Goal of the exercise:
Extract the whole listing as it stands. Do not include the pictures.

Dataset extract:

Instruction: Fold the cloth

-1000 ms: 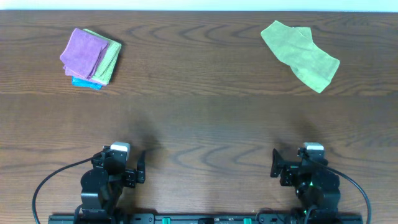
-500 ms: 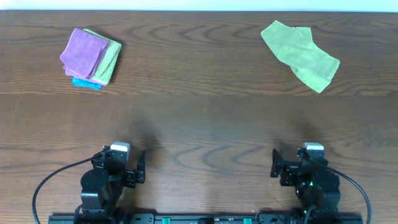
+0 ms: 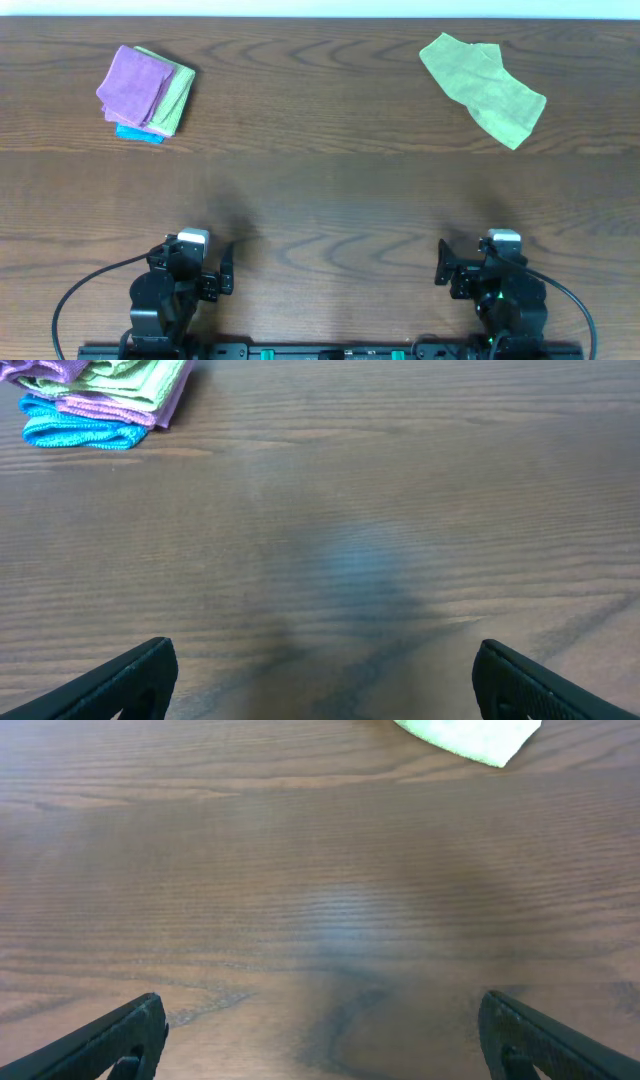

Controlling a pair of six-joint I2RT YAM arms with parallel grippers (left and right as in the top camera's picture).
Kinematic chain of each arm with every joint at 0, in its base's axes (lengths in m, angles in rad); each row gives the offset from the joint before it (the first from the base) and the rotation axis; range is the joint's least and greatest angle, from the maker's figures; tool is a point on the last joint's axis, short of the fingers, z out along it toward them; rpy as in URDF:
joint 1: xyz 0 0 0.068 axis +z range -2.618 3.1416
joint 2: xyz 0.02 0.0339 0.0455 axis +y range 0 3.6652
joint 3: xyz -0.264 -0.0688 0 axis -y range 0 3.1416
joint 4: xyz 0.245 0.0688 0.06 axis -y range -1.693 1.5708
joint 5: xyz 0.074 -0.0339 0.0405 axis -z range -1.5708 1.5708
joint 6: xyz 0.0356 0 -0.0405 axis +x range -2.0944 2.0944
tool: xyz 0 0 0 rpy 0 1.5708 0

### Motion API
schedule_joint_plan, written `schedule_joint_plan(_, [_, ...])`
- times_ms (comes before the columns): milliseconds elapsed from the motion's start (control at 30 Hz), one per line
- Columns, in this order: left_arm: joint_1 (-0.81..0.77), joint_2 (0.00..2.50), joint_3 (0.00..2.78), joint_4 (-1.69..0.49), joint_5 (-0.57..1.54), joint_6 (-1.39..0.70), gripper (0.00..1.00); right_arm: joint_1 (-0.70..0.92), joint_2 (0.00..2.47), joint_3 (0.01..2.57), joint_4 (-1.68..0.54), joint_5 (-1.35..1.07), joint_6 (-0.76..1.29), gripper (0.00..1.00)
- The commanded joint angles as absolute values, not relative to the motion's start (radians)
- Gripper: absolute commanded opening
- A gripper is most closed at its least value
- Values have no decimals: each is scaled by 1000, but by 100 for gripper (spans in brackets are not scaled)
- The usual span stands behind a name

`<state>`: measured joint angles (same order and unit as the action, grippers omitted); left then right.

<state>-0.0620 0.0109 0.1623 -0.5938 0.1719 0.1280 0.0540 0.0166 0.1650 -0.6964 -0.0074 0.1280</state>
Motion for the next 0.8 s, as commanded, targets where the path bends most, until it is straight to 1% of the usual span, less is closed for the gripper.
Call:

Expected answer:
Instruction: Fold the cloth

-1000 ms: 
-500 ms: 
+0 ms: 

Controlling a pair of six-joint I2RT YAM arms with parallel grippers (left and right as in the top camera's picture).
Kinematic chain of each arm with every joint at 0, in its base's axes (lengths in m, angles in rad); each row gives the offset from the joint before it (the first from the base) and the rotation axis; range is the joint's least and greatest angle, from the maker's figures; tool is a point on the last joint's axis, short of the fingers, z out along it toward them; rpy as in URDF:
joint 1: xyz 0 0 0.068 axis +z range -2.618 3.1416
joint 2: xyz 0.02 0.0339 0.0455 axis +y range 0 3.6652
joint 3: xyz -0.264 -0.0688 0 axis -y range 0 3.1416
joint 4: xyz 0.245 0.0688 0.06 axis -y range -1.693 1.5708
joint 5: xyz 0.074 -0.0339 0.0405 axis -z range -1.5708 1.5708
joint 6: xyz 0.0356 0 -0.0405 axis +x range -2.0944 2.0944
tool: xyz 0 0 0 rpy 0 1.5708 0

### Motion API
schedule_joint_plan, written `schedule_joint_plan(_, [_, ...])`
- times_ms (comes before the columns): milliseconds elapsed from the motion's start (control at 30 Hz), one per line
- Columns, in this order: left_arm: joint_1 (-0.81..0.77), joint_2 (0.00..2.50), joint_3 (0.00..2.78), joint_4 (-1.69..0.49), joint_5 (-0.57..1.54), joint_6 (-1.39..0.70), gripper (0.00..1.00); right_arm: joint_1 (-0.70..0.92), joint_2 (0.00..2.47), joint_3 (0.01..2.57), joint_4 (-1.68..0.54), joint_5 (-1.35..1.07), joint_6 (-0.76..1.29), gripper (0.00..1.00)
- The commanded joint angles as absolute values, not relative to the motion's start (radians)
- Gripper: absolute commanded opening
- A gripper is most closed at its least value
- Values have no decimals: each is scaled by 1000, but by 100 for gripper (spans in brackets are not scaled)
- The usual span stands behind a name

`<state>`: measured joint angles (same order and unit as the action, grippers omitted); left then right.

<state>-0.0620 0.0109 0.1623 -0.5938 0.1719 0.1280 0.0540 0.0166 0.1650 -0.6964 -0.0074 0.1280</state>
Motion for the next 0.8 s, as commanded, targets where the path bends most, until it is straight to 1% of the usual span, less is closed for the gripper.
Call:

This exercise calls for no further output.